The resolution of electron microscopes (EMs), especially for TEM, is partially limited by:
i) The electrical stability of the EMs systems, e.g. the stabilities of the high voltage and the lens currents;
ii) External disturbances e.g. mechanical vibration, contamination, charging, fluctuation of stray magnetic fields, and the nonuniform magnetic properties of the pole-piece material used.
For EM installation, we need to carefully check the vibration condition of the site. For TEM, we need to have the best anti-vibration mount where the microscope is placed. The residual vibration on the anti-vibration mount with amplitude of one micron can be delivered to the specimen stage with a relative displacement of 0.1 nm. Therefore, 0.1 nm resolution will be the best for the microscope assuming the other parts do not limit the microscope further.
Shock absorbers and a shield box for the microscope high-voltage circuit can be installed to avoid degrading high-voltage stability through mechanical vibration or stray electromagnetic fields.
In most cases in TEM experiments, specimen drift originates from thermal difference between the stage and specimen holder itself. This type of drift is mostly linear and thus can be modeled and corrected after data acquisitions. It will disappear when the specimen-stage assembly reaches thermal stability. For instance, for TEMs with side-entry specimen stages, they are susceptible to vibrations and thermal drift (The rod serves as a transmitter of vibration and heat), which are considerably higher than that for top-entry specimen stages.
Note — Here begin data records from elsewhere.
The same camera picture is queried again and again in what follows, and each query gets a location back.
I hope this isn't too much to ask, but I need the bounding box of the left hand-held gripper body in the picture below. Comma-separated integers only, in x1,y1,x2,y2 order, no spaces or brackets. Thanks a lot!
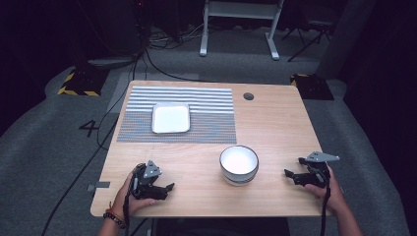
131,159,167,201

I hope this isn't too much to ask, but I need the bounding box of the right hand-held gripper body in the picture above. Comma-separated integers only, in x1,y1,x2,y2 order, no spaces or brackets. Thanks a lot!
304,150,340,189

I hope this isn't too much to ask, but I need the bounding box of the white square plate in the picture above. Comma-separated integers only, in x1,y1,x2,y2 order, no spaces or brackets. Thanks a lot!
150,101,192,135

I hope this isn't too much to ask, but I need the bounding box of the person's right hand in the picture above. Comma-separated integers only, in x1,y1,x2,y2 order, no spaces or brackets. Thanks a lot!
304,166,346,213

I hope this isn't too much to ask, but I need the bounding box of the person's left hand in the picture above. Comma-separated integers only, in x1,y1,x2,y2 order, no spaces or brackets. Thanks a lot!
111,172,158,220

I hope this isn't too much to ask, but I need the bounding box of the grey tape piece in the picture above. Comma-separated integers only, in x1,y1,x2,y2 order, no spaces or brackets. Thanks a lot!
87,181,111,193

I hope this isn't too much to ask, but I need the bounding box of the grey striped placemat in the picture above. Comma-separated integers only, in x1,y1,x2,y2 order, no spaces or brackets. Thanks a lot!
116,86,238,145

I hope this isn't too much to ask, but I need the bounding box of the black tripod stand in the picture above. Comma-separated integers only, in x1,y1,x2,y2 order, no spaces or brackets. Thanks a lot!
281,19,332,63

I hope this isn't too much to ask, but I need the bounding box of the grey pillar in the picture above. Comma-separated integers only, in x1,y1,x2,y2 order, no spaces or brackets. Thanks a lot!
316,0,377,80

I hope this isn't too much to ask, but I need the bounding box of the right hand-held gripper black cable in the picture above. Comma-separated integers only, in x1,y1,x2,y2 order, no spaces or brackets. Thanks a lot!
320,168,332,236

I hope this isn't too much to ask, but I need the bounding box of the hand-held gripper black cable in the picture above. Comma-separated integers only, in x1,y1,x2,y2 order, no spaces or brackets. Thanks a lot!
320,168,332,236
122,170,138,236

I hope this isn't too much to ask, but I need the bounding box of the red string bracelet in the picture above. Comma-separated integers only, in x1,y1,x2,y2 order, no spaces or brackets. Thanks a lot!
107,201,126,220

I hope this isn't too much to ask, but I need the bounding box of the left hand-held gripper black cable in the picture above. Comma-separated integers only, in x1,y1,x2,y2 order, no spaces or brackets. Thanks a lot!
122,170,138,236

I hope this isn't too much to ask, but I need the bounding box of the black beaded bracelet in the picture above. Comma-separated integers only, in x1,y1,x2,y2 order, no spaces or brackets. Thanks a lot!
102,211,127,230

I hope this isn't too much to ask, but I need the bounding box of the long black floor cable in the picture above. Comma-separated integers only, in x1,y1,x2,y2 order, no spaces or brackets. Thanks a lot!
40,48,149,236

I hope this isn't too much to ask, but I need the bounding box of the black yellow hazard base plate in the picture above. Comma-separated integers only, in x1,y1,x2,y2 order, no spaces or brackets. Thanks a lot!
289,73,335,101
57,67,109,97

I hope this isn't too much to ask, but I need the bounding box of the curved black floor cable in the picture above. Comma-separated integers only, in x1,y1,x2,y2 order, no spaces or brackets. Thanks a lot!
144,48,217,84

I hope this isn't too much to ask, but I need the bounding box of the tangle of floor cables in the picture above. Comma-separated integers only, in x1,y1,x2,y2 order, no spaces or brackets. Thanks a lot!
147,23,205,51

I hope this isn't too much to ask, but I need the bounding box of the white desk frame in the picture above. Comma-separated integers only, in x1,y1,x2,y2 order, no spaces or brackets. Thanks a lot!
199,0,285,61

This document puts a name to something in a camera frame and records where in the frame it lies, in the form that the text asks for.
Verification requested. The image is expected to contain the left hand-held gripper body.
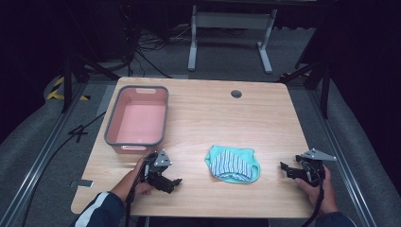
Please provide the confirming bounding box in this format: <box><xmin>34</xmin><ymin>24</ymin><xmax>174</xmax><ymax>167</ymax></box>
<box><xmin>143</xmin><ymin>149</ymin><xmax>174</xmax><ymax>184</ymax></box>

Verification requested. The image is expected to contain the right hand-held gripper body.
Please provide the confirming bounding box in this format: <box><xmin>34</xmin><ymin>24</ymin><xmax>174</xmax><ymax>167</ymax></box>
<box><xmin>295</xmin><ymin>148</ymin><xmax>338</xmax><ymax>188</ymax></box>

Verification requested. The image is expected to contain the pink basin with grey rim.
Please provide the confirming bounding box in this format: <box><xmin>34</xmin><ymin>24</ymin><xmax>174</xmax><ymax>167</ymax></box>
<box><xmin>103</xmin><ymin>84</ymin><xmax>170</xmax><ymax>156</ymax></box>

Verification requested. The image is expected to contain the teal striped underwear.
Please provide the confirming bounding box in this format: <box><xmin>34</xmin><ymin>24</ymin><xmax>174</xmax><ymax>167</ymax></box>
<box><xmin>203</xmin><ymin>144</ymin><xmax>262</xmax><ymax>185</ymax></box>

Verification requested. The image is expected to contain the person's right hand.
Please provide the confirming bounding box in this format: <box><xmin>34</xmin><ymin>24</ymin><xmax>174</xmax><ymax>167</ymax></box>
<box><xmin>294</xmin><ymin>166</ymin><xmax>340</xmax><ymax>218</ymax></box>

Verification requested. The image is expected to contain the person's left hand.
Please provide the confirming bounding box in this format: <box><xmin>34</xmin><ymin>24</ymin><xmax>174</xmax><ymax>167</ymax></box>
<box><xmin>110</xmin><ymin>157</ymin><xmax>156</xmax><ymax>203</ymax></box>

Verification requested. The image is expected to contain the grey tape patch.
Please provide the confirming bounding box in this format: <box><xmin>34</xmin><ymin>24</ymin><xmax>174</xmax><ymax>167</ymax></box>
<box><xmin>69</xmin><ymin>178</ymin><xmax>95</xmax><ymax>189</ymax></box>

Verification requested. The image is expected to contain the black tape cross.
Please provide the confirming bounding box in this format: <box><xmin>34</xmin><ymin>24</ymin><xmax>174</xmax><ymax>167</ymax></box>
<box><xmin>67</xmin><ymin>124</ymin><xmax>90</xmax><ymax>144</ymax></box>

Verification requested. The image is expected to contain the black metal stand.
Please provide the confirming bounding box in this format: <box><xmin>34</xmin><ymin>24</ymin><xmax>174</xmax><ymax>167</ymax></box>
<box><xmin>61</xmin><ymin>51</ymin><xmax>121</xmax><ymax>114</ymax></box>
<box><xmin>276</xmin><ymin>58</ymin><xmax>333</xmax><ymax>120</ymax></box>

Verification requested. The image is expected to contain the yellow and black floor tape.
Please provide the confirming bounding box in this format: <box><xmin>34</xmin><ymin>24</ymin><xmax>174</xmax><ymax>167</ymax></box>
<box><xmin>45</xmin><ymin>76</ymin><xmax>92</xmax><ymax>102</ymax></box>

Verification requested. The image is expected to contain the right hand-held gripper black cable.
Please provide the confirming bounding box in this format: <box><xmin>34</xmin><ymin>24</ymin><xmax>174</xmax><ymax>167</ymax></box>
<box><xmin>301</xmin><ymin>169</ymin><xmax>326</xmax><ymax>227</ymax></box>

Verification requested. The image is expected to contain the hand-held gripper black cable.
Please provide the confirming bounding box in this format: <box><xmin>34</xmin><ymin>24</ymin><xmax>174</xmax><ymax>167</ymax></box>
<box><xmin>124</xmin><ymin>162</ymin><xmax>149</xmax><ymax>227</ymax></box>
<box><xmin>301</xmin><ymin>169</ymin><xmax>326</xmax><ymax>227</ymax></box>

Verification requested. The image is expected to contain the aluminium floor rail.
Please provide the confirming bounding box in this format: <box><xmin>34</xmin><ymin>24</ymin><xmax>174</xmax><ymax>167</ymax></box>
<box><xmin>306</xmin><ymin>89</ymin><xmax>379</xmax><ymax>227</ymax></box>
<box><xmin>0</xmin><ymin>82</ymin><xmax>88</xmax><ymax>227</ymax></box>

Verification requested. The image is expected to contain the left hand-held gripper black cable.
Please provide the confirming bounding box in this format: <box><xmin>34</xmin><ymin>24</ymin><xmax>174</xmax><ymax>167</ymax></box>
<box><xmin>124</xmin><ymin>162</ymin><xmax>149</xmax><ymax>227</ymax></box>

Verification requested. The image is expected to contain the black floor cable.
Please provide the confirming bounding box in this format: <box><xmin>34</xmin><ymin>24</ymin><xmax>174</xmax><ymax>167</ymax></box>
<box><xmin>19</xmin><ymin>111</ymin><xmax>108</xmax><ymax>227</ymax></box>

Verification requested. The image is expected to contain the bundle of black cables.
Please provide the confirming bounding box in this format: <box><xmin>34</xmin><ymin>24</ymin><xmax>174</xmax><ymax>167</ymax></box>
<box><xmin>119</xmin><ymin>3</ymin><xmax>193</xmax><ymax>79</ymax></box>

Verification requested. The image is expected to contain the grey metal desk frame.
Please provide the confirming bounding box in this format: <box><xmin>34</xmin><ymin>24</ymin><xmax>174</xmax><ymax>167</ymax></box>
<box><xmin>187</xmin><ymin>4</ymin><xmax>279</xmax><ymax>75</ymax></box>

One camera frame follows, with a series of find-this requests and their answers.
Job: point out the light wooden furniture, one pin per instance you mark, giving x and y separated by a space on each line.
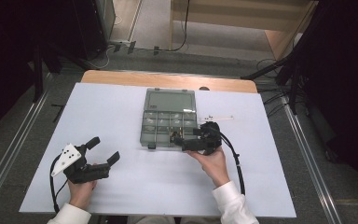
230 14

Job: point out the person's left hand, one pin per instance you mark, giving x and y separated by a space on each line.
81 194

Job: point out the black cabinet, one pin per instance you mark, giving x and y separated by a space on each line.
88 28

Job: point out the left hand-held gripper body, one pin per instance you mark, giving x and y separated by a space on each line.
84 172

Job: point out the black metal stand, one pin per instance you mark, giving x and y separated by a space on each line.
38 77

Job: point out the metal floor rail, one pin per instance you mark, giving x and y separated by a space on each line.
11 149
310 165

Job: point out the black tripod stand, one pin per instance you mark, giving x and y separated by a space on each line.
293 90

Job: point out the person's right hand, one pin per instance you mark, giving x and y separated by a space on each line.
214 166

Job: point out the white board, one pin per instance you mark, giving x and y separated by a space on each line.
121 130

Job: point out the dark curtain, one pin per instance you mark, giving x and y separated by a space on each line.
348 77
6 46

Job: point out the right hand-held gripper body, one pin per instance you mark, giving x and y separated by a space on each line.
206 141

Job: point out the wooden table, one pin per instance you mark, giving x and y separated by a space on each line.
167 80

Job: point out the clear grey compartment organizer box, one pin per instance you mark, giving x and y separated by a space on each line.
167 115

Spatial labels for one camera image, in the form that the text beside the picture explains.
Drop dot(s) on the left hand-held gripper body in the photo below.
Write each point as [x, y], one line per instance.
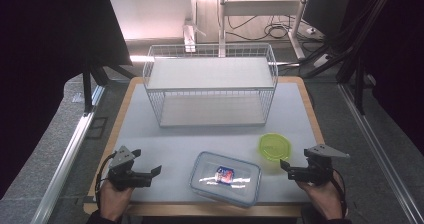
[128, 177]

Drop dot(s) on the dark floor socket plate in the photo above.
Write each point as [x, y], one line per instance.
[97, 127]

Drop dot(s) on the white metal desk frame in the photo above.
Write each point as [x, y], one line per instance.
[260, 8]

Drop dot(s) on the person's left hand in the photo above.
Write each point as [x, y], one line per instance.
[115, 200]

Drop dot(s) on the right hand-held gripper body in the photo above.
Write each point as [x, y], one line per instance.
[315, 170]

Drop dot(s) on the white power strip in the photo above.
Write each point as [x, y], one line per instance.
[189, 34]

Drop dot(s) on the green round plastic container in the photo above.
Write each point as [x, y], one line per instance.
[275, 147]

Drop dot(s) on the black curtain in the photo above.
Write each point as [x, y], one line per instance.
[50, 50]
[400, 50]

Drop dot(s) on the aluminium floor rail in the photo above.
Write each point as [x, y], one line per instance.
[71, 144]
[376, 140]

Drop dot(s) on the person's right hand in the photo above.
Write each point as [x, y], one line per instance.
[321, 199]

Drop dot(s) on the blue and red snack packet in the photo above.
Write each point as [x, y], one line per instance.
[225, 175]

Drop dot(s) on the black metal stand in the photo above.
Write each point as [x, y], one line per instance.
[87, 90]
[350, 54]

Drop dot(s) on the clear rectangular lidded food container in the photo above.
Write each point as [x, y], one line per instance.
[206, 190]

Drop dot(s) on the black monitor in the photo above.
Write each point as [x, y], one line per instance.
[328, 10]

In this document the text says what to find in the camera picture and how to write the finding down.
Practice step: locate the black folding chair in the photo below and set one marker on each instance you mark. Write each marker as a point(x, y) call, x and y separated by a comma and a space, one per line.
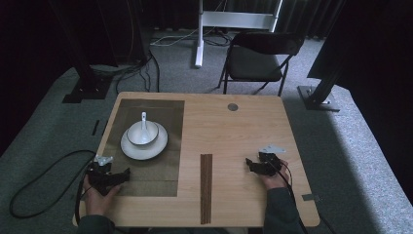
point(253, 66)

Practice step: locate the white round plate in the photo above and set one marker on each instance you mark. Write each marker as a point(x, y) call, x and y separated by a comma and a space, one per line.
point(144, 152)

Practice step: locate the grey tape strip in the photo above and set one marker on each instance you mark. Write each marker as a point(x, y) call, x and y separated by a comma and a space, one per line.
point(310, 197)

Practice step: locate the person's right hand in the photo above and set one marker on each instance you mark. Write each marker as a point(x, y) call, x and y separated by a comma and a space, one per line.
point(277, 182)

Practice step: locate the person's left hand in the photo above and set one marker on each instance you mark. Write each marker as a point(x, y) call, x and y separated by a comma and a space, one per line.
point(95, 203)

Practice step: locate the black stand with metal foot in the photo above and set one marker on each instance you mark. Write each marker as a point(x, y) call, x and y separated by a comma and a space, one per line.
point(319, 97)

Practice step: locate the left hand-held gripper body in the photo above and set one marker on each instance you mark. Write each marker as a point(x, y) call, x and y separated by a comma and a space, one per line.
point(99, 177)

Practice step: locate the black tape mark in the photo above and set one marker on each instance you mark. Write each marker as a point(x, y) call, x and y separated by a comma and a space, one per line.
point(105, 127)
point(95, 127)

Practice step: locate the black stand with base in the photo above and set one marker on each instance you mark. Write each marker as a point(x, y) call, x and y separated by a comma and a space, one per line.
point(87, 86)

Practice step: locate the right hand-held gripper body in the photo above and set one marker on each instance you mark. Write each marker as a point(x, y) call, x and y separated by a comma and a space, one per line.
point(269, 162)

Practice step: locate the white ceramic spoon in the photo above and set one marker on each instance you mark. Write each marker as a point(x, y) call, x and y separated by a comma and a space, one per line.
point(143, 125)

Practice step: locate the brown placemat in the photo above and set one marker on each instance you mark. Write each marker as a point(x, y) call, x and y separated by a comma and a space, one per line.
point(162, 175)

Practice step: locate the white bowl with dark rim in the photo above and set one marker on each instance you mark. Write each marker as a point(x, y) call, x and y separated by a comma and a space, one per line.
point(134, 138)

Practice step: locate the white metal stand frame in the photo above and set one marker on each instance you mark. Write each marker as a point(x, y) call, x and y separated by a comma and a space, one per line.
point(238, 19)

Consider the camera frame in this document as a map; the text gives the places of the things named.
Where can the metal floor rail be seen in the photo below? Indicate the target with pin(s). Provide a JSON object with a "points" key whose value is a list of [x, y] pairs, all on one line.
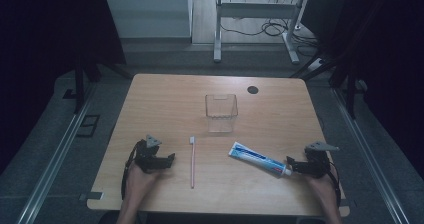
{"points": [[50, 170], [370, 157]]}

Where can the person's right hand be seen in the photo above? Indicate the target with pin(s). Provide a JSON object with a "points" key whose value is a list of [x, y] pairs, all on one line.
{"points": [[321, 187]]}

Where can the dark curtain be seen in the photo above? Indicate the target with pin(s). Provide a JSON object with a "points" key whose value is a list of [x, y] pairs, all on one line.
{"points": [[393, 67], [40, 50]]}

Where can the white metal desk frame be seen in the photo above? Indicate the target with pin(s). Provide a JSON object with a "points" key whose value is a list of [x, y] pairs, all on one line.
{"points": [[218, 27]]}

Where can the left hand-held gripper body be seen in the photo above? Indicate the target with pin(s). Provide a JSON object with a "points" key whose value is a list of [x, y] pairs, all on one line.
{"points": [[146, 157]]}

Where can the blue and white toothpaste tube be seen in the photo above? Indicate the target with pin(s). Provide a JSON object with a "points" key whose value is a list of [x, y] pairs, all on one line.
{"points": [[256, 159]]}

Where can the black round table grommet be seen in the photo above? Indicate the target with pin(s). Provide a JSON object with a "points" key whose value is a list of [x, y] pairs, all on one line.
{"points": [[252, 90]]}

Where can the clear plastic square container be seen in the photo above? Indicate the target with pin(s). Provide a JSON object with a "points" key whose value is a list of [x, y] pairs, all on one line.
{"points": [[220, 112]]}

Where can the white panel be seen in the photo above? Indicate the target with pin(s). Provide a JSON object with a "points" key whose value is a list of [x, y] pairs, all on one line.
{"points": [[146, 14]]}

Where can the black metal stand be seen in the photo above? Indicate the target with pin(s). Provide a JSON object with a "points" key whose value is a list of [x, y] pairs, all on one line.
{"points": [[79, 84], [350, 94]]}

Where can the grey tape strip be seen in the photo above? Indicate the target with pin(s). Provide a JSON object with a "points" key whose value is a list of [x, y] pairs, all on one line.
{"points": [[345, 203], [91, 196]]}

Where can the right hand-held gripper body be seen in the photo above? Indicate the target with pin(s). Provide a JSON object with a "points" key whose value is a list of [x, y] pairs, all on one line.
{"points": [[316, 162]]}

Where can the white power strip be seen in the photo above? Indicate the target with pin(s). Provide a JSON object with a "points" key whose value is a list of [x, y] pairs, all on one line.
{"points": [[316, 64]]}

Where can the person's left hand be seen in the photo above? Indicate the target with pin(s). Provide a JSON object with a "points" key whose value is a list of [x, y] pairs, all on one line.
{"points": [[140, 182]]}

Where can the pink toothbrush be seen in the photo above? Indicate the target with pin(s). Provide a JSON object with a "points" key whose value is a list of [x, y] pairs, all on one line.
{"points": [[192, 164]]}

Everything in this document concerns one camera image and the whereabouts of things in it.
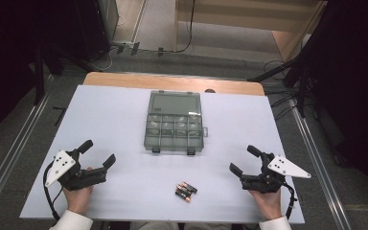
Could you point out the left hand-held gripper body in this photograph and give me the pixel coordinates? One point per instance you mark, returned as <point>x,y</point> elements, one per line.
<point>76,179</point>

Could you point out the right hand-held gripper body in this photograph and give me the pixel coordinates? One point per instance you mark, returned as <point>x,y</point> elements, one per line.
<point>268,182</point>

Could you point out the clear grey compartment organizer box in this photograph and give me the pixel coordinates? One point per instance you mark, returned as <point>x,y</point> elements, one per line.
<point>174,126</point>

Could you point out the person's left hand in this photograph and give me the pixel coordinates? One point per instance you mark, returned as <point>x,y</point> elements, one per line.
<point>76,199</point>

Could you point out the person's right hand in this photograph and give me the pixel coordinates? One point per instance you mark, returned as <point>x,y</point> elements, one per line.
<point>270,204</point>

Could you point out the white board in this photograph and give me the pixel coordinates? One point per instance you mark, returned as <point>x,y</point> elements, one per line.
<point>124,134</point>

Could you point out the black tripod stand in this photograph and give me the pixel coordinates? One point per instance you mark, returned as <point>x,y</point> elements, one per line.
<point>302,92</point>

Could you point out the black metal stand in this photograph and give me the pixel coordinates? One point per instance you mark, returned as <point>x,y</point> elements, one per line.
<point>39,80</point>

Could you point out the wooden table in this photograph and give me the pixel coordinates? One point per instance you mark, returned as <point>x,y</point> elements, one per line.
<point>172,82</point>

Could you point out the black cabinet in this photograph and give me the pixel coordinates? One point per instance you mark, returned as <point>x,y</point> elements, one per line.
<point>91,28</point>

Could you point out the dark curtain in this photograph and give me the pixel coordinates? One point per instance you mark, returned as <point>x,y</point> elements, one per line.
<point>6,48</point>
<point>357,80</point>

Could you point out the light wooden furniture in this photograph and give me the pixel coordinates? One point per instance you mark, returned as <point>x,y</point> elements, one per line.
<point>236,14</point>

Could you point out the metal floor rail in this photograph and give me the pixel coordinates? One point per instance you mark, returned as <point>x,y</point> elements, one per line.
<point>319,169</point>
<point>12,153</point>

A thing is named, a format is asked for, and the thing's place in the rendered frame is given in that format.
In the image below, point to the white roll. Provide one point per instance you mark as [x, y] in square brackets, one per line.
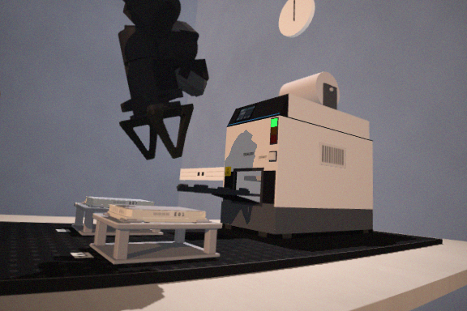
[311, 87]

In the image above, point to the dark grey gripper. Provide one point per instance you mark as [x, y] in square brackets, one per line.
[142, 86]

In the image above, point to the white multiwell plate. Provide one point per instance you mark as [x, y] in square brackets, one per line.
[106, 202]

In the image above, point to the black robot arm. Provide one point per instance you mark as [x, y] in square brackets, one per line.
[154, 20]

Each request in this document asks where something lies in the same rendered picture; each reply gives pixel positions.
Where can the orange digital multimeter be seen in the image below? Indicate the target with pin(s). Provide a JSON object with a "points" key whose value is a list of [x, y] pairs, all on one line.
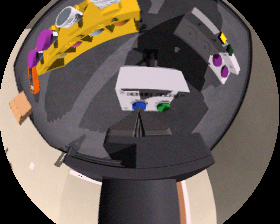
{"points": [[33, 80]]}

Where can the white key housing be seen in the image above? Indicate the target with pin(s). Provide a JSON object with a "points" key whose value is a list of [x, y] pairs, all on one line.
{"points": [[151, 87]]}

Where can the small open cardboard box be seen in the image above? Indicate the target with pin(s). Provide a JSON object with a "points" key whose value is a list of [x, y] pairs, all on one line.
{"points": [[20, 107]]}

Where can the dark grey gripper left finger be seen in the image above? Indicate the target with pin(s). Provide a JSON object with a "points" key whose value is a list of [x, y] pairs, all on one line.
{"points": [[129, 126]]}

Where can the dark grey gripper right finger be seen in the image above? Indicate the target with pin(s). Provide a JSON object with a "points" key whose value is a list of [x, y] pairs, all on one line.
{"points": [[150, 126]]}

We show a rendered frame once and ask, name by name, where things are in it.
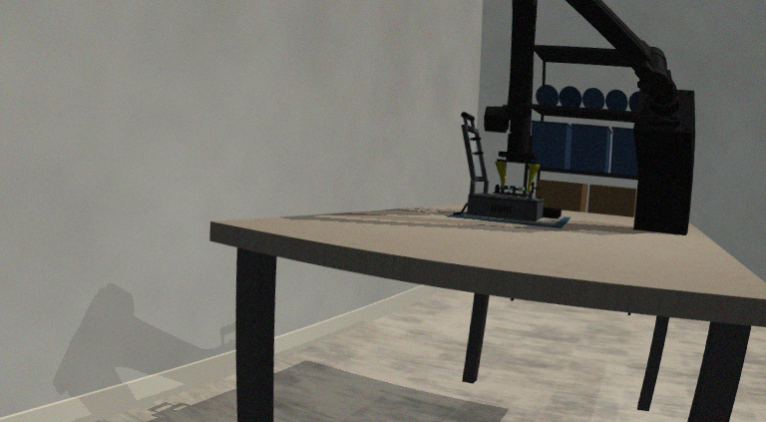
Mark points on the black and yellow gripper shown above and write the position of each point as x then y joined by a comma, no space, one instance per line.
518,145

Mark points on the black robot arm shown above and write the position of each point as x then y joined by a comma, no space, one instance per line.
664,109

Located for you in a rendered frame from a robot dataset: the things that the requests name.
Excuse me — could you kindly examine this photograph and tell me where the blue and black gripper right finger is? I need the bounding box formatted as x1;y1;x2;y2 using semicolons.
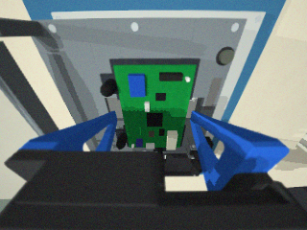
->
190;110;290;191

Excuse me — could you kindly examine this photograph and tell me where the green circuit board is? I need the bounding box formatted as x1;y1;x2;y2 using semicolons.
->
113;64;197;150

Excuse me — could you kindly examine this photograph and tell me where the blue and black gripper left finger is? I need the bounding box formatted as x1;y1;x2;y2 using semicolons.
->
20;111;117;151

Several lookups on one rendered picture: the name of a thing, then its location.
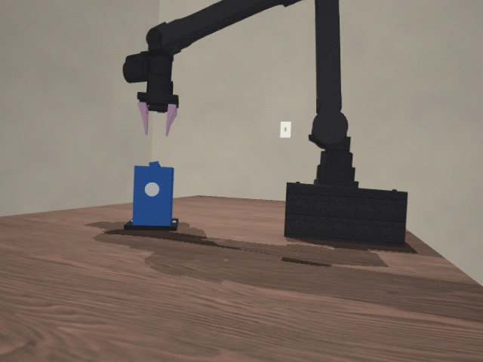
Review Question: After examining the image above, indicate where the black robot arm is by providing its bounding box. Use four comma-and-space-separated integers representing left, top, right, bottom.
122, 0, 358, 188

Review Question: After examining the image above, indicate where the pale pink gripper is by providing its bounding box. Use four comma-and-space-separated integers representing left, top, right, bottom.
137, 74, 179, 136

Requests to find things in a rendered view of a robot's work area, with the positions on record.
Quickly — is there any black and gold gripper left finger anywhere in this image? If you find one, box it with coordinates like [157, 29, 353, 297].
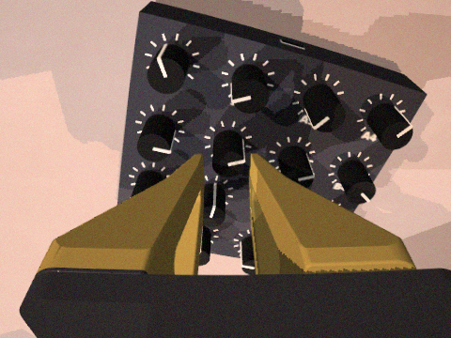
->
[36, 154, 205, 274]

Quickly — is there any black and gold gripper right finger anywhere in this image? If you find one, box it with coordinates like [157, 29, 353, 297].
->
[249, 153, 417, 274]

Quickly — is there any black knob box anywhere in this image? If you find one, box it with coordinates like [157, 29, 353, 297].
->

Comparing with side-entry specimen stages, previously top-entry specimen stages were much less susceptible to vibrations and thermal drift, and thus enabled higher specimen stability (especially for HRTEM) since they were not connected directly to the outside. Therefore, it was theoretically and empirically suggested that resolution with top-entry holders was slightly higher than that with side-entry stage, for instance, 0.24 nm for the top entry stage versus and 0.27 nm for side entry stage at an accelerating voltage of 200 kV before.
We could also consider mechanical and electrical instabilities as a kind of incoherent aberration.